Taking all these things into consideration, it is not to be wondered at that a right-minded, brave young lad like Bruce Decker should have been positively happy in spite of his hurts as he lay there, one of twenty-four patients in the casualty ward. But although he did not know it, he had another reason for thankfulness, for he had attached to himself a new friend—a friend who was bound to prove of infinite service to him in untangling some of the threads which had caused him so much anxious thought of late. That new friend was lying in the cot next to him, silently watching him through a pair of sharp blue eyes.

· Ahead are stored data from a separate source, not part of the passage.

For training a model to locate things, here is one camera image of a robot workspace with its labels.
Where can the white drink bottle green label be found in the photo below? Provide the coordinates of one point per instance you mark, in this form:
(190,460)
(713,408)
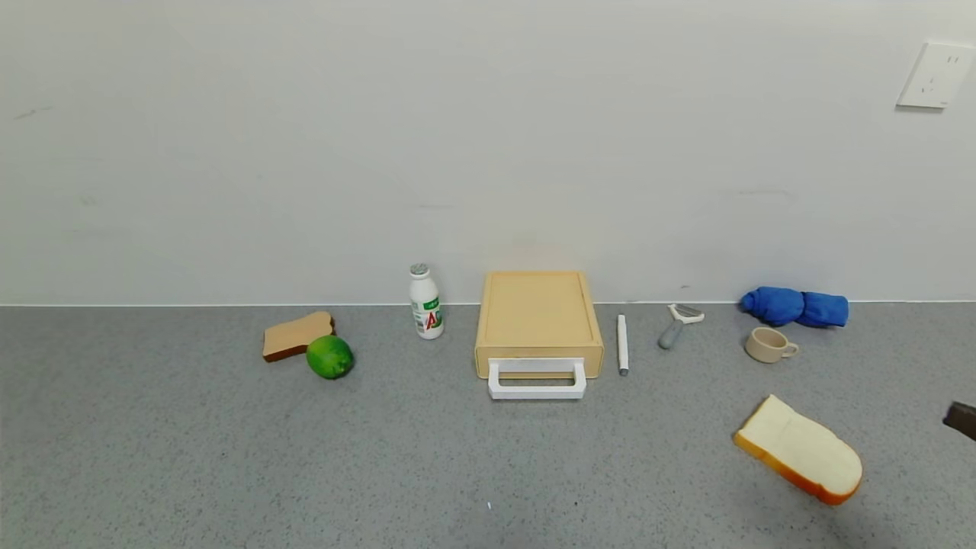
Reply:
(425,305)

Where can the beige cup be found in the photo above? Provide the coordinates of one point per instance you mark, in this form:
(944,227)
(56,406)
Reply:
(766,347)

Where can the white bread slice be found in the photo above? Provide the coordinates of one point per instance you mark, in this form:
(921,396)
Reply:
(801,450)

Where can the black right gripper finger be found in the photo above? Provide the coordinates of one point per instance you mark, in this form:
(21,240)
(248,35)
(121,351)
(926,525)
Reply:
(964,421)

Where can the green lime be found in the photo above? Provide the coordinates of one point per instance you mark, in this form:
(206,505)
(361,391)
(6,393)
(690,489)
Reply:
(330,357)

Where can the white marker pen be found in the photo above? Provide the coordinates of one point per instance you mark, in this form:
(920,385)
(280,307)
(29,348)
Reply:
(622,343)

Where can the yellow drawer cabinet housing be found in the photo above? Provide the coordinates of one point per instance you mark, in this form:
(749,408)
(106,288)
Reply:
(537,313)

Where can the brown toast slice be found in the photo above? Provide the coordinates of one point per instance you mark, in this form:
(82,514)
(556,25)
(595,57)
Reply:
(293,335)

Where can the white wall socket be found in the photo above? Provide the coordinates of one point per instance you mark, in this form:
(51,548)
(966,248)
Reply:
(934,76)

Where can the rolled blue cloth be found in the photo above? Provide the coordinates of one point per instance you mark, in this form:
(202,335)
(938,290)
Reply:
(793,308)

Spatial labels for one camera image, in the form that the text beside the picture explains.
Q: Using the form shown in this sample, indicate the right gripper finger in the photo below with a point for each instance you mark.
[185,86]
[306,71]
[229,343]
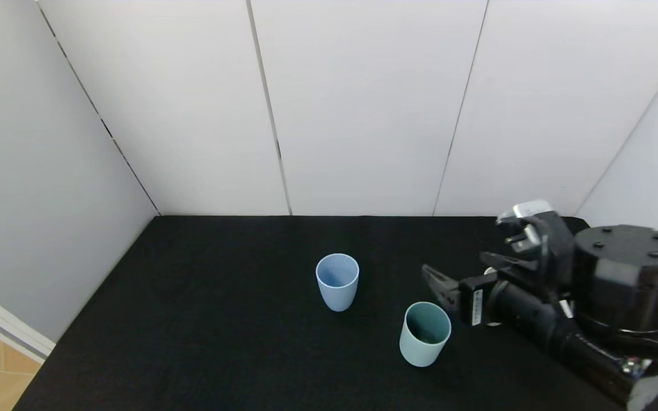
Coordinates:
[512,264]
[446,288]

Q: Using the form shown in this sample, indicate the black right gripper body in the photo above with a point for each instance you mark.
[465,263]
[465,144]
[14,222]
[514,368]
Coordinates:
[473,301]

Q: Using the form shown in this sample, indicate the teal plastic cup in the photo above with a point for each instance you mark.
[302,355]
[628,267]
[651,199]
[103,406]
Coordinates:
[420,348]

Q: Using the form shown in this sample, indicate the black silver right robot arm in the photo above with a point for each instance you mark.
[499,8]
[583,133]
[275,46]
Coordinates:
[620,274]

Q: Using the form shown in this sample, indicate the beige plastic cup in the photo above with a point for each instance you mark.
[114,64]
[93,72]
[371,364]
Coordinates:
[490,270]

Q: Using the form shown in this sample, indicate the light blue plastic cup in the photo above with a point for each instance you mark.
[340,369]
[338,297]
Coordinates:
[337,285]

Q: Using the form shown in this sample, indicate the black table cloth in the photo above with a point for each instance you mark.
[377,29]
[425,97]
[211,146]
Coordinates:
[220,319]

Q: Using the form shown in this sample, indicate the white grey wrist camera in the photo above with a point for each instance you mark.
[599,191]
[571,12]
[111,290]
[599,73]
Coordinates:
[526,214]

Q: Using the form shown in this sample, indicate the white wall baseboard trim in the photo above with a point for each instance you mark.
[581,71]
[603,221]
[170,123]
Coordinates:
[3,328]

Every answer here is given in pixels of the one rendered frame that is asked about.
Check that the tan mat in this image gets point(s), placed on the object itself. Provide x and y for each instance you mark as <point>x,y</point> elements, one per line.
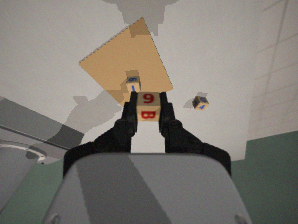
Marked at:
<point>130,53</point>

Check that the wooden letter block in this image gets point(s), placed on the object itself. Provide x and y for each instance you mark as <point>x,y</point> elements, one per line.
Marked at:
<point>133,84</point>
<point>148,106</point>
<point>200,103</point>

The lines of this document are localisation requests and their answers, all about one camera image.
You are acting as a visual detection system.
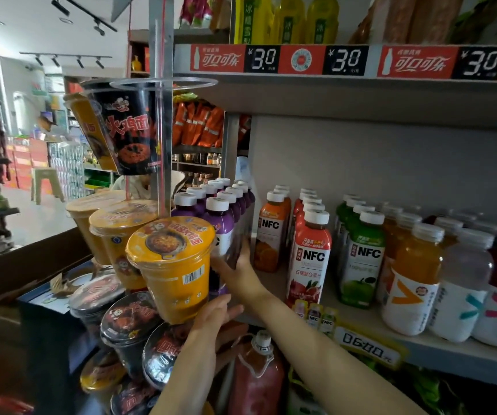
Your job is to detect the person's left hand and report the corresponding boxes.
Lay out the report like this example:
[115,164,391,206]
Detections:
[190,294,245,343]

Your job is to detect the person's right hand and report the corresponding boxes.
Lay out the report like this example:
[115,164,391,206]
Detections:
[211,239,269,304]

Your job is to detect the pack of purple juice bottles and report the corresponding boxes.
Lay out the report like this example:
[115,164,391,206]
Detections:
[171,178,256,299]

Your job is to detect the person's right forearm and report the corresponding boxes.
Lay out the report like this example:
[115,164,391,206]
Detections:
[248,286,427,415]

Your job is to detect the person's left forearm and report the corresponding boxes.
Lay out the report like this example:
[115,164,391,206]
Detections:
[150,333,220,415]

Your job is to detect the orange juice bottle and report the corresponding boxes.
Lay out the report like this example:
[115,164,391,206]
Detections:
[254,192,291,273]
[274,185,293,221]

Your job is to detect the red drink pouch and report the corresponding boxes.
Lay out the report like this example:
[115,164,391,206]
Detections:
[227,330,286,415]

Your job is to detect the black noodle cup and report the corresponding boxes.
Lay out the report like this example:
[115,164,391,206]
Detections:
[68,274,126,337]
[110,382,162,415]
[100,291,162,381]
[142,322,197,391]
[85,82,162,177]

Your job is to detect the small juice shelf label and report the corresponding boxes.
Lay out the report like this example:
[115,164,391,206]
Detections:
[292,299,340,337]

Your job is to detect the green juice bottle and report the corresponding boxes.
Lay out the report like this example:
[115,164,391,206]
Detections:
[335,197,367,238]
[340,212,385,309]
[338,205,376,273]

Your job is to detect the row of orange snack packets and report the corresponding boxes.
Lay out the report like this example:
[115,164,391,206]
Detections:
[172,101,225,148]

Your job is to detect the yellow price tag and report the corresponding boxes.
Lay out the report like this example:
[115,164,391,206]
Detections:
[333,322,409,370]

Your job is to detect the grey metal shelf unit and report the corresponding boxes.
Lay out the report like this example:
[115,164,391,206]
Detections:
[172,28,497,391]

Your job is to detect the orange vitamin drink bottle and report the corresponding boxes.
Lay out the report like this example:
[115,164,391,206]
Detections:
[378,213,423,299]
[382,224,445,336]

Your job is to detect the blue cardboard box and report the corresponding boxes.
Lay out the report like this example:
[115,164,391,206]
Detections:
[17,259,102,411]

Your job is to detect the stack of water bottle packs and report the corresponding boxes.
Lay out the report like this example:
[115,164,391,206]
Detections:
[48,142,87,199]

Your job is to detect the beige plastic stool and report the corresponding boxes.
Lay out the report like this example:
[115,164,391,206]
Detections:
[31,167,65,205]

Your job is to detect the green snack packets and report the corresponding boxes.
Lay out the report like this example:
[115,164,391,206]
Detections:
[361,354,470,415]

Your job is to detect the clear vitamin drink bottle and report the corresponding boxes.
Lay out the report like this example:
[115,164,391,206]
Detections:
[428,229,494,343]

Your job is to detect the clear cup display rack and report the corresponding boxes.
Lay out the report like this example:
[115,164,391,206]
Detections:
[80,0,219,221]

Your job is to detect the yellow drink bottle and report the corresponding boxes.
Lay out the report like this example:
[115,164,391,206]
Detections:
[305,0,340,45]
[273,0,306,45]
[233,0,273,45]

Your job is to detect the stack of red boxes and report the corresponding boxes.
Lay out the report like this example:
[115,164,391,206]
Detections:
[5,138,50,190]

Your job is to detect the pink snack packets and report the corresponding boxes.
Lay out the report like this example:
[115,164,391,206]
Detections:
[179,0,214,28]

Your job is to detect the brown drink bottle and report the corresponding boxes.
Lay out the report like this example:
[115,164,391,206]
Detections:
[348,0,379,45]
[408,0,465,45]
[370,0,420,45]

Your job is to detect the red shelf price strip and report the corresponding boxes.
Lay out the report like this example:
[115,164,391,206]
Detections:
[174,44,497,82]

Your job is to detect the black ceiling track light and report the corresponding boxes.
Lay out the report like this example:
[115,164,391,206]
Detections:
[19,52,112,69]
[50,0,118,37]

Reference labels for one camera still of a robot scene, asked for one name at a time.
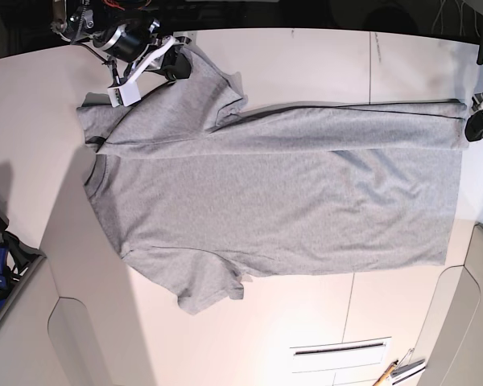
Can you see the white cable slot cover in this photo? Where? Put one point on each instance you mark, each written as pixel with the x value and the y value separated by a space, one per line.
pixel 339 356

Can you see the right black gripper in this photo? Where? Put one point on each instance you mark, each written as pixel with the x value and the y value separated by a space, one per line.
pixel 134 46

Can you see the yellow pencil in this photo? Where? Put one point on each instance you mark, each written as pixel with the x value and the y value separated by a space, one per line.
pixel 386 373

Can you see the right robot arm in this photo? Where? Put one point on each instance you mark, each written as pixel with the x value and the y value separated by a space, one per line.
pixel 76 22

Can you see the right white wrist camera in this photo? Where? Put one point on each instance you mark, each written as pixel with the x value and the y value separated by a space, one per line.
pixel 126 94

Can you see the grey T-shirt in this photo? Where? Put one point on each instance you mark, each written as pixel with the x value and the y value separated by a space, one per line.
pixel 194 196

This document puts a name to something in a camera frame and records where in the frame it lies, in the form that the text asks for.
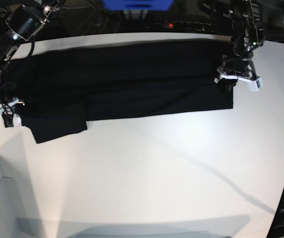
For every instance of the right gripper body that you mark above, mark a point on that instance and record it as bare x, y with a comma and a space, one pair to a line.
8, 108

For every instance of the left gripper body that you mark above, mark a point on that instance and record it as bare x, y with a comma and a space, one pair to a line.
236, 69

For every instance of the black T-shirt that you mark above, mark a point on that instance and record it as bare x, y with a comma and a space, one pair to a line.
63, 90

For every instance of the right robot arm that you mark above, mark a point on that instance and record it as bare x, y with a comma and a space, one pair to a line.
22, 25

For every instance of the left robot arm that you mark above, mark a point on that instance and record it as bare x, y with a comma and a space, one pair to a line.
248, 36

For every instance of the black power strip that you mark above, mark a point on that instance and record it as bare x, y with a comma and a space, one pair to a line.
189, 27

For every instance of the blue box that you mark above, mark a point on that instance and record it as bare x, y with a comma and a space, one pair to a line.
160, 5

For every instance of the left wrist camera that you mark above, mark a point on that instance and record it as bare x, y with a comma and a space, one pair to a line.
256, 84

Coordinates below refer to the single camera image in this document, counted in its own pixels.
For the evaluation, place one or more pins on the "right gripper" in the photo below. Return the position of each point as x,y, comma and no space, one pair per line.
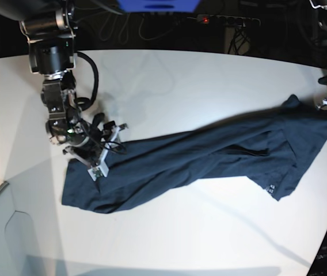
87,151

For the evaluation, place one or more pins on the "dark blue t-shirt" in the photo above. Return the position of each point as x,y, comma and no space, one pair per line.
273,148

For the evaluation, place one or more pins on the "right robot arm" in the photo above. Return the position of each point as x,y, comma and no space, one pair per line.
49,28

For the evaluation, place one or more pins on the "blue plastic bin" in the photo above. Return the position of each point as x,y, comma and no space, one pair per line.
145,6

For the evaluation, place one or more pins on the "black power strip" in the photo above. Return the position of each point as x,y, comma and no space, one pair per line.
227,21

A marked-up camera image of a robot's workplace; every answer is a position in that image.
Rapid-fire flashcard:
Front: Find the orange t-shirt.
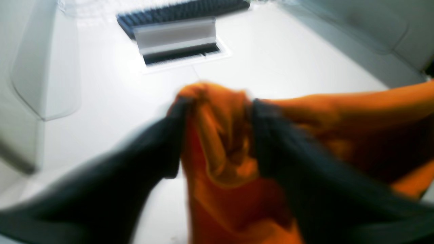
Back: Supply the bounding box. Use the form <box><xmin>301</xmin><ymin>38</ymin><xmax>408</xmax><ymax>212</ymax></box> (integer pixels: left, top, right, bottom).
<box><xmin>176</xmin><ymin>82</ymin><xmax>433</xmax><ymax>244</ymax></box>

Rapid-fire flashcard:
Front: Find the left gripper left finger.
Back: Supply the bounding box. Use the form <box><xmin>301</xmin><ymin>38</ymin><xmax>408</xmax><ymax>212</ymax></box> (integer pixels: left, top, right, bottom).
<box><xmin>1</xmin><ymin>97</ymin><xmax>190</xmax><ymax>244</ymax></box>

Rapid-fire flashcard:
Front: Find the grey left side panel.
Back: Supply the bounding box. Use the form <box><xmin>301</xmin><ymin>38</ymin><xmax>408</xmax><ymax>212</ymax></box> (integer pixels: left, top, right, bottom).
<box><xmin>0</xmin><ymin>0</ymin><xmax>81</xmax><ymax>175</ymax></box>

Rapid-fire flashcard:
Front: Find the grey panel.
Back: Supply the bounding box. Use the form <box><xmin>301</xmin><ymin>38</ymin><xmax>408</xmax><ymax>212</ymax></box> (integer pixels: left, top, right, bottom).
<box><xmin>0</xmin><ymin>0</ymin><xmax>81</xmax><ymax>175</ymax></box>
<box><xmin>278</xmin><ymin>0</ymin><xmax>433</xmax><ymax>88</ymax></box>

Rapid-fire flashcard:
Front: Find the grey right side panel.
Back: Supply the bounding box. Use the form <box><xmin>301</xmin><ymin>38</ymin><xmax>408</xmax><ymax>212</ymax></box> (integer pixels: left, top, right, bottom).
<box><xmin>278</xmin><ymin>0</ymin><xmax>433</xmax><ymax>88</ymax></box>

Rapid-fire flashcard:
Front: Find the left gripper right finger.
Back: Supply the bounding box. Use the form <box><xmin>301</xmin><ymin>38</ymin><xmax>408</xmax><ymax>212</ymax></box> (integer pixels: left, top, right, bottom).
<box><xmin>251</xmin><ymin>99</ymin><xmax>434</xmax><ymax>244</ymax></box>

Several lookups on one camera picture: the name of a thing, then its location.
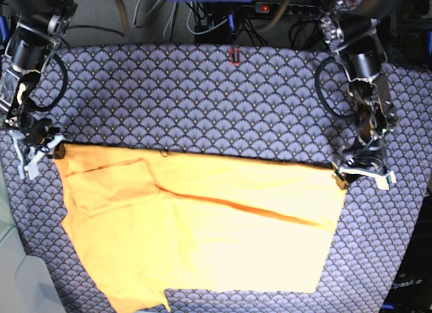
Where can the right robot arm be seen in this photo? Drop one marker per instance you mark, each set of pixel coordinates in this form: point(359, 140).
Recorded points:
point(32, 45)

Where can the black power strip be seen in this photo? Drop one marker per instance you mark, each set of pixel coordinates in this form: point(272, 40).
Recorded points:
point(291, 10)

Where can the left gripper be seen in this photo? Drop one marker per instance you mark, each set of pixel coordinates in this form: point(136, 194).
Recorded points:
point(364, 160)

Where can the yellow T-shirt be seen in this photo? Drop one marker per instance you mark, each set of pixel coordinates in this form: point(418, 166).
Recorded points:
point(142, 222)

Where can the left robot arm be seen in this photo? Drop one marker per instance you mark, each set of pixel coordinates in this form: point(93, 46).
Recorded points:
point(355, 46)

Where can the red black clip marker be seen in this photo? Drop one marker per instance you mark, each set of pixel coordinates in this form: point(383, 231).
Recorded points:
point(234, 54)

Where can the blue patterned table cloth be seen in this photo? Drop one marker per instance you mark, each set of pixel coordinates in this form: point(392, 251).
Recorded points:
point(192, 99)

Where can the blue cable plug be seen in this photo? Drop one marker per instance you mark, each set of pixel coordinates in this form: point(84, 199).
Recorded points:
point(231, 23)

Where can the white plastic bin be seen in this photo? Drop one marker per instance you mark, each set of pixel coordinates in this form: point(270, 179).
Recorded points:
point(26, 285)

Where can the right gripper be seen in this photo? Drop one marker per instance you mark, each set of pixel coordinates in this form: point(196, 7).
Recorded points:
point(33, 140)

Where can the black OpenArm box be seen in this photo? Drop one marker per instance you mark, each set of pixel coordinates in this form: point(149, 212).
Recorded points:
point(411, 289)

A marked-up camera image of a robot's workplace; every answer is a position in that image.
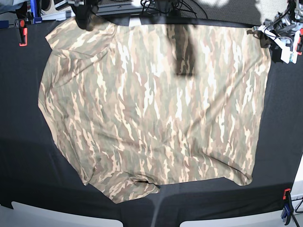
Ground orange clamp top right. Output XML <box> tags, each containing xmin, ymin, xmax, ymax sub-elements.
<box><xmin>293</xmin><ymin>28</ymin><xmax>303</xmax><ymax>55</ymax></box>

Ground white tape patch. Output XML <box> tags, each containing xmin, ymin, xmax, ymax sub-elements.
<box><xmin>128</xmin><ymin>17</ymin><xmax>141</xmax><ymax>27</ymax></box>

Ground orange clamp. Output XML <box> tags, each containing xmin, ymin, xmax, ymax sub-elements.
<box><xmin>18</xmin><ymin>19</ymin><xmax>27</xmax><ymax>47</ymax></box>
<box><xmin>293</xmin><ymin>28</ymin><xmax>303</xmax><ymax>55</ymax></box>
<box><xmin>281</xmin><ymin>188</ymin><xmax>294</xmax><ymax>226</ymax></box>

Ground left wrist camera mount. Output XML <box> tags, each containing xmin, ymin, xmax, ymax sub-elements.
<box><xmin>252</xmin><ymin>19</ymin><xmax>303</xmax><ymax>64</ymax></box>

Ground orange clamp top left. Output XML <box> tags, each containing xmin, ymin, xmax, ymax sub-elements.
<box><xmin>18</xmin><ymin>19</ymin><xmax>27</xmax><ymax>47</ymax></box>

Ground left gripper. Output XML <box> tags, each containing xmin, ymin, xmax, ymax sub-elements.
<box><xmin>258</xmin><ymin>32</ymin><xmax>283</xmax><ymax>63</ymax></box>

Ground blue clamp top left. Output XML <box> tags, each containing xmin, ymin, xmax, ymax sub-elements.
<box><xmin>30</xmin><ymin>0</ymin><xmax>42</xmax><ymax>24</ymax></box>

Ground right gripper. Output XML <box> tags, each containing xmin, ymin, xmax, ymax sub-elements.
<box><xmin>71</xmin><ymin>0</ymin><xmax>99</xmax><ymax>31</ymax></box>

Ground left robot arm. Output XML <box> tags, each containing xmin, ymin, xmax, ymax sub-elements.
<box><xmin>254</xmin><ymin>0</ymin><xmax>303</xmax><ymax>64</ymax></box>

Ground orange clamp bottom right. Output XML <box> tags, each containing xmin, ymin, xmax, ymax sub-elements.
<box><xmin>281</xmin><ymin>188</ymin><xmax>294</xmax><ymax>226</ymax></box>

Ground camouflage t-shirt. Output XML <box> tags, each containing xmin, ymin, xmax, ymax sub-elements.
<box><xmin>38</xmin><ymin>17</ymin><xmax>271</xmax><ymax>203</ymax></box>

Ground black cables on desk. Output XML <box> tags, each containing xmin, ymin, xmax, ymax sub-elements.
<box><xmin>139</xmin><ymin>0</ymin><xmax>209</xmax><ymax>19</ymax></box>

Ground black table cloth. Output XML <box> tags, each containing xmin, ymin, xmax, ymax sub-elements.
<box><xmin>0</xmin><ymin>21</ymin><xmax>303</xmax><ymax>227</ymax></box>

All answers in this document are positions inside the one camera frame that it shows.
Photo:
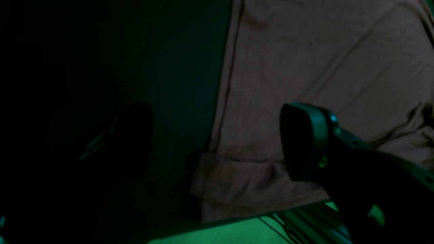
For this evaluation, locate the red long-sleeve T-shirt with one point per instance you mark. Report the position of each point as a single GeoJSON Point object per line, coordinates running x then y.
{"type": "Point", "coordinates": [368, 61]}

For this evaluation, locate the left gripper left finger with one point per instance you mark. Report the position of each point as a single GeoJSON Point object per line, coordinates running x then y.
{"type": "Point", "coordinates": [116, 150]}

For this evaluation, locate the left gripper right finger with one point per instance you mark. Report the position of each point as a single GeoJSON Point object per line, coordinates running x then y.
{"type": "Point", "coordinates": [317, 149]}

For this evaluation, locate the black table cloth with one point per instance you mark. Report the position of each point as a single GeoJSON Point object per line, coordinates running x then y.
{"type": "Point", "coordinates": [106, 106]}

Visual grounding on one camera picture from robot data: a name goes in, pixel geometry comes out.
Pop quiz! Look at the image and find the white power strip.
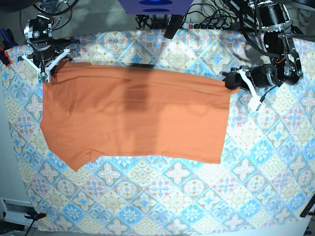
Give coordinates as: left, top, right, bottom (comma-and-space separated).
182, 22, 230, 30

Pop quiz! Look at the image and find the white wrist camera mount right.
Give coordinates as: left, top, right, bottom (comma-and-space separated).
18, 48, 76, 83

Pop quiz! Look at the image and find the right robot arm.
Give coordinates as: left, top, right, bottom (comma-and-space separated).
18, 0, 80, 83

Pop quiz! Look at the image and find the blue clamp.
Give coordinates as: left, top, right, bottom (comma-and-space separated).
0, 28, 18, 48

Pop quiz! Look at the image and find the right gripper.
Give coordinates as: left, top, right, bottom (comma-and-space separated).
33, 46, 73, 76

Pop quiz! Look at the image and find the black orange clamp bottom left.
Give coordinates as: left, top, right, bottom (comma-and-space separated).
24, 212, 47, 236

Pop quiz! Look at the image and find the black clamp bottom right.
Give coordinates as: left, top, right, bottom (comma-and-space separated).
300, 199, 315, 218

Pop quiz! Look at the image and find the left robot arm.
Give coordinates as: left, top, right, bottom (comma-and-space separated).
224, 0, 303, 88

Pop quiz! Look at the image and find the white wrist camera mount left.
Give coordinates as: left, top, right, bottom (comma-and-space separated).
230, 66, 263, 113

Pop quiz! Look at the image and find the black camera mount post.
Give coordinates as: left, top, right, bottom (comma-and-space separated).
164, 15, 184, 39

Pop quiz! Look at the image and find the orange T-shirt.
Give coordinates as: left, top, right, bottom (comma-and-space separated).
40, 61, 237, 171

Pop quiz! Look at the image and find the black cable bundle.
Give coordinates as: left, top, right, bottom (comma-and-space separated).
134, 0, 249, 31

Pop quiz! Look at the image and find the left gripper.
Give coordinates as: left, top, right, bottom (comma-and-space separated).
225, 64, 280, 90

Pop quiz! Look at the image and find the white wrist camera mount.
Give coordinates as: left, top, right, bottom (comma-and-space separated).
18, 48, 76, 83
230, 66, 263, 113

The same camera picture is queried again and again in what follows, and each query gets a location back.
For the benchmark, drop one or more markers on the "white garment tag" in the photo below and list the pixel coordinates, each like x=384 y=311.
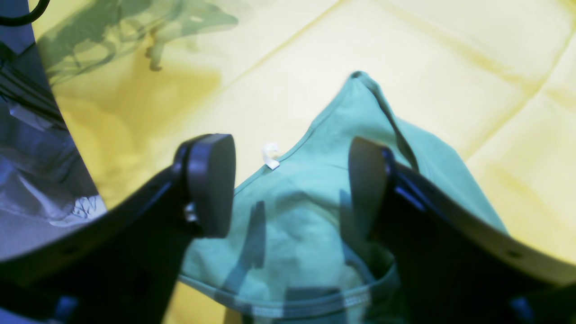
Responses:
x=270 y=155

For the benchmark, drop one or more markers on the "green T-shirt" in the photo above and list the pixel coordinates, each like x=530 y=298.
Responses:
x=293 y=254

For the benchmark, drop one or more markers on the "yellow table cloth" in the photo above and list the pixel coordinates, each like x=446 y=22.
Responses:
x=494 y=79

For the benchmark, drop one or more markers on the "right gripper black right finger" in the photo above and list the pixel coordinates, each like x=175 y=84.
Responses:
x=453 y=267

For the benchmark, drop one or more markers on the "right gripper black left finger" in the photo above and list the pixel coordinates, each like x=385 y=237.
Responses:
x=122 y=267

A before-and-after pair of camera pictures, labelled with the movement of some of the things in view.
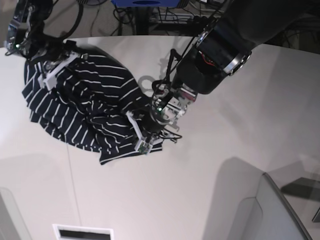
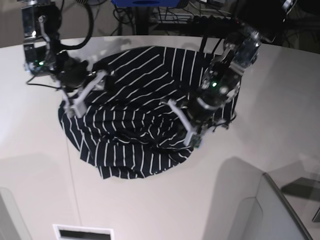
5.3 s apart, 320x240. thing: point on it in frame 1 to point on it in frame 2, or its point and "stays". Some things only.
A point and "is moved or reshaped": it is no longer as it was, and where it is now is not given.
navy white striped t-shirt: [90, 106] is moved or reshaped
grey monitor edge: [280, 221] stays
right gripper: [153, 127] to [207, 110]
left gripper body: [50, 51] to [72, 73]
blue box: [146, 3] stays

Skinny the Swiper was a child of the New York streets, one of those boys who could not remember having had any home or kindred, and who, from his earliest recollection, had been living as best he could by selling papers, blacking boots, or doing anything that he could turn his hand to. His wits, naturally sharp, had been developed to a remarkable degree of precocity by his rough contact with the world until they had made him more than a match for any of the lads with whom he consorted. He had known very little kindness in his dozen years of life, and possibly it was for that reason that his heart went out in gratitude to the boy who had saved him, but Skinny was a lad of few words, and although he looked searchingly at the other and probably thought a great deal, it was not until late in the afternoon that he ventured to speak of what was uppermost in his thoughts. Then he raised himself slightly on his elbow and said: “Hay, boss, I seen dat young lady before, onct.”

Bruce did not like the idea of discussing such a superior being as Laura Van Kuren with a grimy little boy of the streets, and besides he did not believe that Skinny had ever seen her, so he answered rather curtly, “No, I guess you’re mistaken; that young lady doesn’t live in the same street with you.”

“Who said she did?” demanded the boy. “But I seen her all de same. Besides I don’t live in no street at all.”

“Well, where did you see her then?”

“I seen her way up near de Harlem. Her folks has got a big house dere, an’ one day when I was walkin’ by I stopped ter look troo de railin’ and she come up and gimme some grapes. She’s a jim dandy, dat young lady is.”

“But how came you away up there?” inquired Bruce, in some amazement.

“I went up dere fer a man wot useter git me to run errands onct in a while, and dat’s de way I seen her,” replied Skinny.